Wednesday, April 22, 2009

Best Albums Of The 1960s, Pt. 3

#15
Trout Mask Replica
Captain Beefheart
1969

For those who think rough country blues and surrealism are mutually exclusive, Trout Mask Replica is the album that proves you wrong. With the good Captain himself leading the charge with his ever-changing voice, it’s an album that takes the blues and twists it like a pretzel until everything breaks down. Warped, atonal and messy (and rehearsed intensely to get it to sound that way), Trout Mask Replica is one of the few times in music history that avant-garde experiments and any level of chart success have gone hand in hand.

#14
Rubber Soul
The Beatles
1965

Rubber Soul was the moment the Beatles decided to start being serious. After becoming the pop culture phenomenon of the decade, Lennon and McCartney decided to sit down and truly take their song writing to the next level. The results are stunning. Mature and carefully textured, Rubber Soul is the Beatles’ first completely listenable album, where even the filler tracks sound great. Each track, from McCartney’s Euro-flavored “Michelle” to Lennon’s terrifying “Run For Your Life”, is a glistening pop gem.

#13
Pet Sounds
The Beach Boys
1966

Who says pop can’t be complicated? This is the question Brian Wilson answered when he masterminded Pet Sounds, which very well could be the most ambitious and well-executed pop album in history. The evolution the Beach Boys went through to get from their early surf hits to this album is mind-boggling. Those harmonies and good-time vibes are still there, but this time, they're played out against Wilson’s insanely complicated musical backgrounds, which incorporate everything from harpsichords to theremins.
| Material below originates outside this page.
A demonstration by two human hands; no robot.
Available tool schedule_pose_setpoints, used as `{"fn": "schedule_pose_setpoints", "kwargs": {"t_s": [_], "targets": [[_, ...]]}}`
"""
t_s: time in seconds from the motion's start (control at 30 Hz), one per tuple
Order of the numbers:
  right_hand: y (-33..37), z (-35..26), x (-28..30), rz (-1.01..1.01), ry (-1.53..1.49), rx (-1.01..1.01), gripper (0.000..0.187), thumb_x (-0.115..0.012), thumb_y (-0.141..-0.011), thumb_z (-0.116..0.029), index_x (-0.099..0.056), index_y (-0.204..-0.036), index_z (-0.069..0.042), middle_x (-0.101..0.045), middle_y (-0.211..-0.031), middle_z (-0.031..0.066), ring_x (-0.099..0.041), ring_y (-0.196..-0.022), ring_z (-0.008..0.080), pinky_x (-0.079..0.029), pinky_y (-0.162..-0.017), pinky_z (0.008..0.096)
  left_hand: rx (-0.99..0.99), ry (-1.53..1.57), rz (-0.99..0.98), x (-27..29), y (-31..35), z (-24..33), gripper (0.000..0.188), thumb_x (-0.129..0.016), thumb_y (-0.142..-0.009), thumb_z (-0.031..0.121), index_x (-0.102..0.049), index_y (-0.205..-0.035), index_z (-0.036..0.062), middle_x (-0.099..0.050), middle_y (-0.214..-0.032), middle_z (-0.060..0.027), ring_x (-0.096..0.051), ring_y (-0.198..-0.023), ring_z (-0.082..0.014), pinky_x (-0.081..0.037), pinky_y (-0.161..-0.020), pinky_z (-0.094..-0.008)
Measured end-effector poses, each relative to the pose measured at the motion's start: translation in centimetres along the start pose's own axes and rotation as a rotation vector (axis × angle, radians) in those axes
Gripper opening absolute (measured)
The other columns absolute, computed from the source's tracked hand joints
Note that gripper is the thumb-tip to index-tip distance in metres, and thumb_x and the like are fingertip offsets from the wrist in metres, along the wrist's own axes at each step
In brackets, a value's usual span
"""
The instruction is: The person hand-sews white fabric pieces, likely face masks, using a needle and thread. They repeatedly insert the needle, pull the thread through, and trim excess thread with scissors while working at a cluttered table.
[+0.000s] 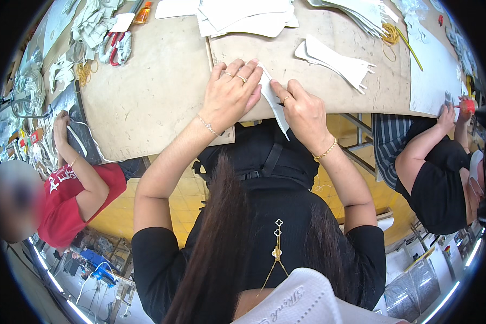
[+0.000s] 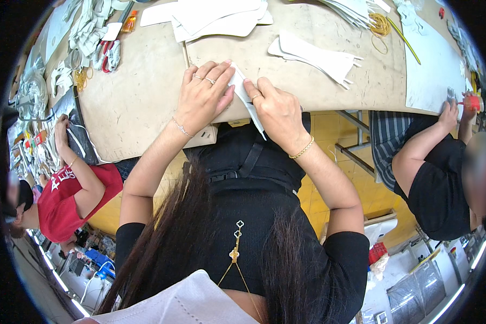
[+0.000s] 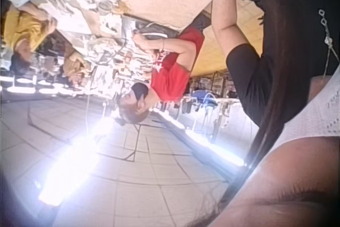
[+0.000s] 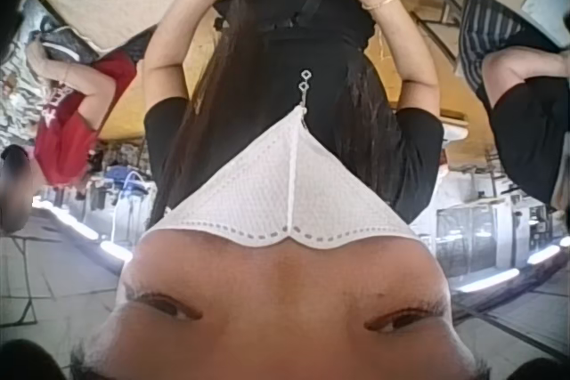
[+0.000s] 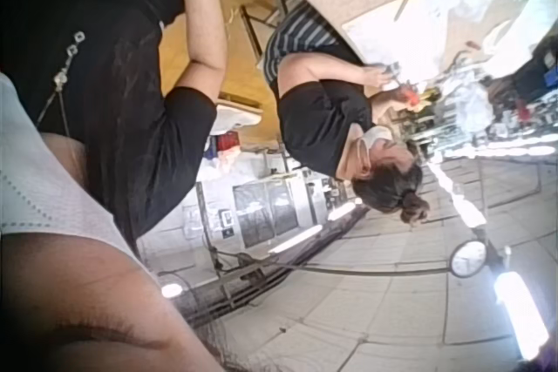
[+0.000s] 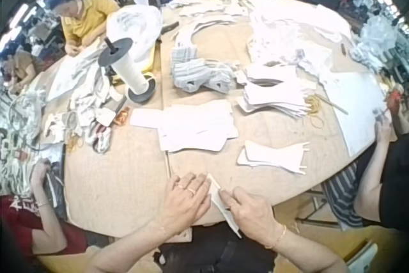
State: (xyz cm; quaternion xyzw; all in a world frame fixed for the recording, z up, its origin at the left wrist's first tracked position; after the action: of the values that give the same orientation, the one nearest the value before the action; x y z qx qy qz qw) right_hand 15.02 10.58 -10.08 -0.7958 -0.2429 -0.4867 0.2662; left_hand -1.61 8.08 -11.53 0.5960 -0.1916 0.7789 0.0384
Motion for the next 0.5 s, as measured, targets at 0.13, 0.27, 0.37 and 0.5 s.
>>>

Pet Sounds is a album so good, Wilson ended up driving himself literally crazy trying to top it.

#12
Blonde On Blonde
Bob Dylan
1966

This towering double album is Dylan at his most crazed. Although Highway 61 before this sounds wilder, nothing Dylan has done in his entire career can compete with the careening madness of Blonde On Blonde. This is Dylan at his most prolific, his most vividly surreal and, with the exception of Blood On The Tracks, his most pointed and vindictive. Its an album so jam-packed full of his ideas that it’s barely contained within two records. In many ways, it’s a good thing that Dylan wrecked himself on a motorcycle shortly after this album. I’m not sure he could have survived at this pace much longer.

#11
The Stooges
The Stooges
1969

The first fifteen seconds of “I Wanna Be Your Dog” is my single favorite moment in any song from the 1960s. Within that brief span, Ron Asheton does everything short of lighting his guitar on fire, Hendrix-style, creating a god-awful crunch of noise that represents everything I hold dear about music. It’s a testament to this album’s power that, even with over half of its eight songs being thrown together in the studio to take up space, it’s still at #11 on this list. There simply wasn’t anything else like this in the 60s. Nothing was this dangerous, this simple or this primal. The future was listening.